**EXERCISE PROMPT**
Restate, in full and unchanged, the entries that follow, but not their pictures.

**SOURCE DATA**
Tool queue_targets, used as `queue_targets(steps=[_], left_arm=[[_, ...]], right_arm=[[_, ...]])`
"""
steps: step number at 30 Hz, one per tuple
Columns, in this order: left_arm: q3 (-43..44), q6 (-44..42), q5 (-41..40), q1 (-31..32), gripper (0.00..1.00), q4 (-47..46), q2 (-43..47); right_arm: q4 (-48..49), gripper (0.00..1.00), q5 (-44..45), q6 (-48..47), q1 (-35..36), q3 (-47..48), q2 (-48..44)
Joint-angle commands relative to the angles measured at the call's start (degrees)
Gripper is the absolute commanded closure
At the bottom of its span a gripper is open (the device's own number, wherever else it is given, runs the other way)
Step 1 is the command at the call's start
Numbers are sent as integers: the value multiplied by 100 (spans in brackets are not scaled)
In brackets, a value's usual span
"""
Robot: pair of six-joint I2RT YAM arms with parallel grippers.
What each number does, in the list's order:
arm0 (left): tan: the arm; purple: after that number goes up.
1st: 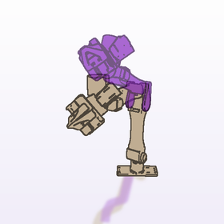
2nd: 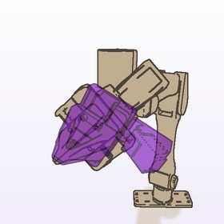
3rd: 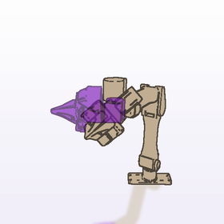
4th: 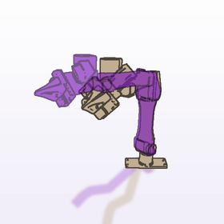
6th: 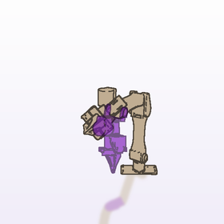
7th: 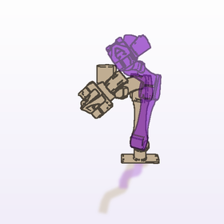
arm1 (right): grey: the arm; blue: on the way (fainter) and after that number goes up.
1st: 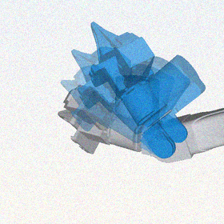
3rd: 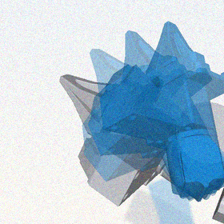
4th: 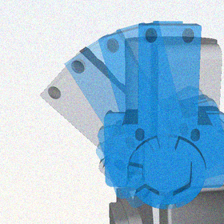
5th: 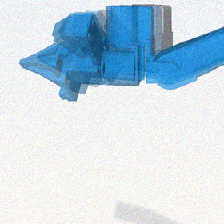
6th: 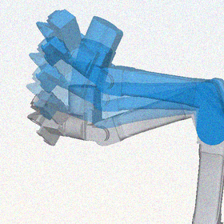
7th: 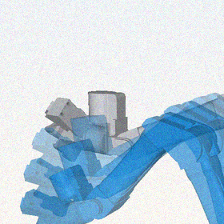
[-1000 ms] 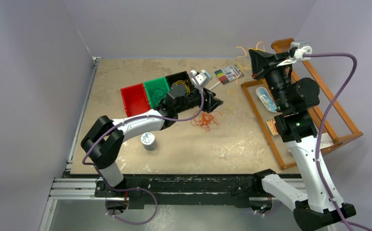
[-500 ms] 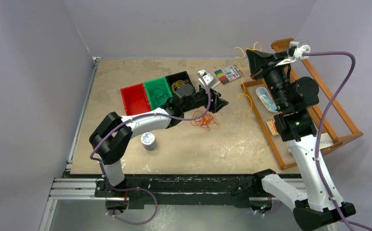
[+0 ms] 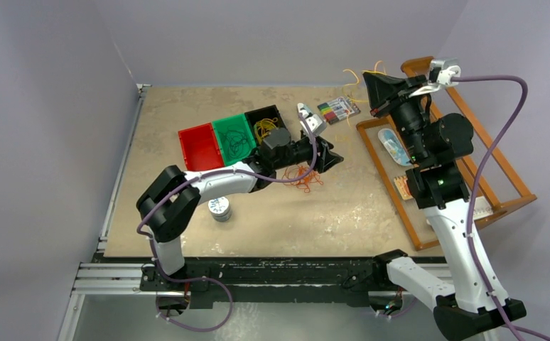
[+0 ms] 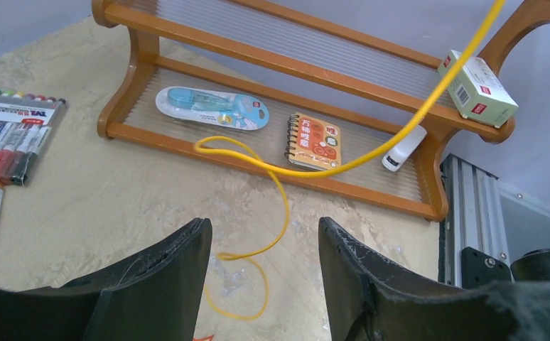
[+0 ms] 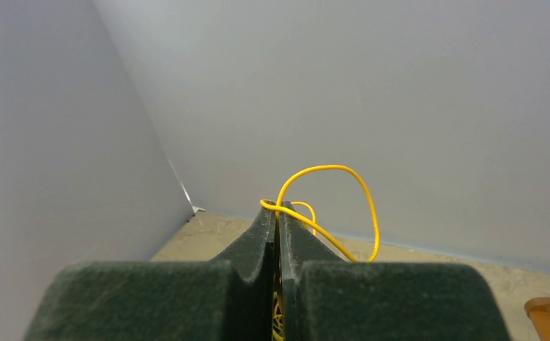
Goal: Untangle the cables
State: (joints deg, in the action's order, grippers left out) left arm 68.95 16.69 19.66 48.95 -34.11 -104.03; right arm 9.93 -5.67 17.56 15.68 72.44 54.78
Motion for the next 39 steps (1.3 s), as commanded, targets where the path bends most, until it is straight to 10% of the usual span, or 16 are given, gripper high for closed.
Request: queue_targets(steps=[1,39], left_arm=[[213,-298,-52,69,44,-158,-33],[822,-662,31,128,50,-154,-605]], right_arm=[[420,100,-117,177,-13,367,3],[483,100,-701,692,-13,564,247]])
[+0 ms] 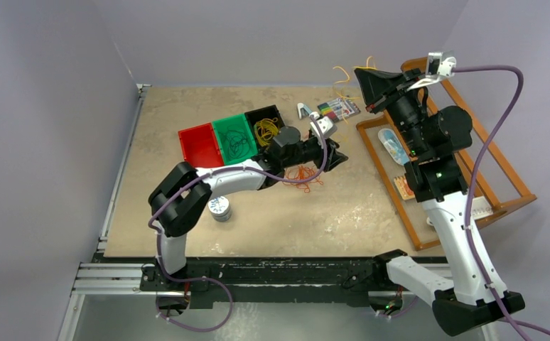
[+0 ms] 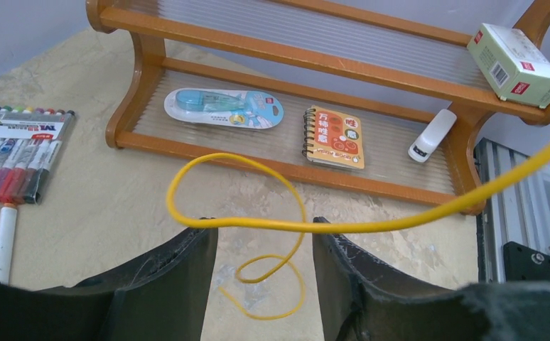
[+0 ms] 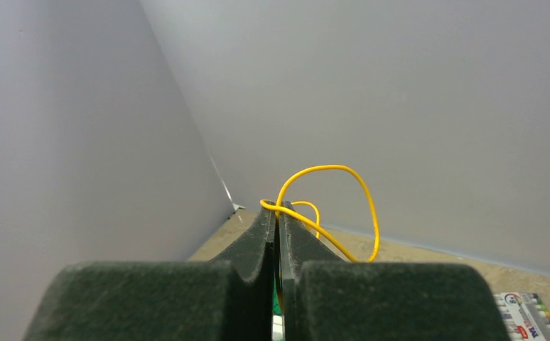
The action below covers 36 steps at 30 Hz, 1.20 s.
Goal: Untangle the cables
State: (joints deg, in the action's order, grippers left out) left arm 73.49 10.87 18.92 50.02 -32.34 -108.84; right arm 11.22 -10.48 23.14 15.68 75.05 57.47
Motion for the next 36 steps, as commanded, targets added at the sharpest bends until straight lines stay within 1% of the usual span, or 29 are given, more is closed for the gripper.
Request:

**COMPLETED EXERCISE**
Tool queue_targets, used as `queue_targets(steps=[_], left_arm=[[_, ...]], right_arm=[[_, ...]])`
"""
steps: step number at 30 Hz, one per tuple
Columns, in this order: left_arm: q3 (-43..44), q6 (-44..42), q5 (-41..40), q1 (-31..32), gripper (0.00..1.00), q4 (-47..46), q2 (-43..47); right_arm: q4 (-48..49), gripper (0.00..1.00), q5 (-44..45), q6 (-48..47), q1 (-35..36), q3 (-47..48), q2 (-48..44)
Joint-angle commands relative to the angles measured at the call's start (degrees)
Gripper is the absolute commanded closure
At the bottom of its span a gripper is open (the device's own number, wherever else it is given, runs the other way)
Step 1 is the command at the call's start
Numbers are sent as integers: the value multiplied by 100 (spans in brackets are not scaled)
In brackets, a value's usual span
"""
Robot: pair of six-joint I2RT YAM arms with parallel grippers.
What each number does, in the list's order:
arm0 (left): tan: the arm; purple: after that number goes up.
1st: 
2nd: 
3rd: 
4th: 
6th: 
7th: 
arm1 (right): grey: the arm; blue: on the way (fainter) and after that number goes up.
1st: 
3rd: 
4th: 
5th: 
6th: 
7th: 
[-1000 ms] 
[-500 ms] 
[+0 ms] 
[+0 ms] 
[+0 ms] 
Goal: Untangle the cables
State: (joints deg, in the action's order, grippers left out) left arm 68.95 16.69 19.66 48.95 -34.11 -104.03; right arm 9.93 -5.67 17.56 15.68 72.44 54.78
Motion for the next 39 steps (1.3 s), as commanded, targets where the path bends most, until it is straight to 10% of the usual span, or 16 are given, gripper high for closed.
Request: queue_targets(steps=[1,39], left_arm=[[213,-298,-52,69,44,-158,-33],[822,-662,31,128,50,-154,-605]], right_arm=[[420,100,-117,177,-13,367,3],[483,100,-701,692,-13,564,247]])
[+0 ms] 
[+0 ms] 
[+0 ms] 
The action below covers 36 steps at 30 Hz, 1.20 s.
Goal: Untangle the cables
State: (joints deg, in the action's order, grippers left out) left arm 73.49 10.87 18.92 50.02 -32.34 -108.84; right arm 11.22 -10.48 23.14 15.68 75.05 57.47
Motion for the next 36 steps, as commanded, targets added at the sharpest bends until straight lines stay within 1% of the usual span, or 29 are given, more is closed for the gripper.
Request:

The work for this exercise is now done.